Amber Vasquez, math junior and veteran spouse, said the institute is unique because it prioritizes the veteran and their spouse. She said the peer support offered by the Veteran Spouse Resiliency Group has helped her heal by connecting her with others who share her experience.

“It creates a peer network that can understand what we’re going through without really having to explain a lot,” Vasquez said. “Some of the issues that we deal with, especially if you have a wounded veteran in your life, which is my case, can be heavy issues that talking to someone who isn’t connected to the military wouldn’t quite understand.”

Nikki Hammond, communication and leadership freshman, said her father’s deployment during high school took a toll on her entire family, especially her mother.

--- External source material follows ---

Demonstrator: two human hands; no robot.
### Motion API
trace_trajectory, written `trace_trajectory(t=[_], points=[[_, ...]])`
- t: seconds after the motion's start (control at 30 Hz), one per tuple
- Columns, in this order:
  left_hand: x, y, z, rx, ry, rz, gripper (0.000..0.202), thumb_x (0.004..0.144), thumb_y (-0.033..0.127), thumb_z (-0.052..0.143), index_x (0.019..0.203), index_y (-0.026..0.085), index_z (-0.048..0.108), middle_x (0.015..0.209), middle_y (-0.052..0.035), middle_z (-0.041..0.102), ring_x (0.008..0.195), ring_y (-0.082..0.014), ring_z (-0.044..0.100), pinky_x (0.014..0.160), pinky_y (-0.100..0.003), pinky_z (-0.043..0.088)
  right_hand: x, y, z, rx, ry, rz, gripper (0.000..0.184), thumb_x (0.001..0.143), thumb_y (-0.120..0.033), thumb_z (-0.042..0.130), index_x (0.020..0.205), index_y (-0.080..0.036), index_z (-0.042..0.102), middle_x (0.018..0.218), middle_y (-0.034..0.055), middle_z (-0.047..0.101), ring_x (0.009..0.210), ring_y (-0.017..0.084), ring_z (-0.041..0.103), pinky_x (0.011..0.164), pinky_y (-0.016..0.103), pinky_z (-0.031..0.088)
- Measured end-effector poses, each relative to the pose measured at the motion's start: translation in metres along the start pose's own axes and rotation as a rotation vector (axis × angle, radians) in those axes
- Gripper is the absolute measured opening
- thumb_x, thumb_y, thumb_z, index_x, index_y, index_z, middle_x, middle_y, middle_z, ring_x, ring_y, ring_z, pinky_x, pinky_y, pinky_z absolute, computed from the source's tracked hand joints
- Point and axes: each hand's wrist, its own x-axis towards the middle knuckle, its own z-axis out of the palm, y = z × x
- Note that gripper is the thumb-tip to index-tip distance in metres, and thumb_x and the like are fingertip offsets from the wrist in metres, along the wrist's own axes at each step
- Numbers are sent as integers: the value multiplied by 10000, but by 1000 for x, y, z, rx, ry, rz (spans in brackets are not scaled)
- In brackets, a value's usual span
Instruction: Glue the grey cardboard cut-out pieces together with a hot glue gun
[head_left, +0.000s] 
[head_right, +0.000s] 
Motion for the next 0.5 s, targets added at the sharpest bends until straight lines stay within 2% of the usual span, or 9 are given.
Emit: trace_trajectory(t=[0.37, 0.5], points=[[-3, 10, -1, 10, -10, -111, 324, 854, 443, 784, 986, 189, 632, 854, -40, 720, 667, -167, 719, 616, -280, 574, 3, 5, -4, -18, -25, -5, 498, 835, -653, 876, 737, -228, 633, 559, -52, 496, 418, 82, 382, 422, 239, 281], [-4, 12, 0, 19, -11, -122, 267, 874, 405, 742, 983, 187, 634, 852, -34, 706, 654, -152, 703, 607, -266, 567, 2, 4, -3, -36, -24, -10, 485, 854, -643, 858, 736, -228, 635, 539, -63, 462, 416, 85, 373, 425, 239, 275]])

“You’re kind of on your own, especially when it comes to spouses,” Hammond said. “This organization could be very helpful in managing finances, relationships and all of the exterior stuff (that) are definitely hard to manage when one person has to carry it all.”

Borah said there are nonprofit groups that support veterans, but, unlike the institute, these groups do not always conduct research to test their programs.

“Research is needed to know for certain that the intervention is working,” Borah said. “A lot of times, people create something because they want to help veterans, but they don’t always know if the thing they’ve created is really helping.”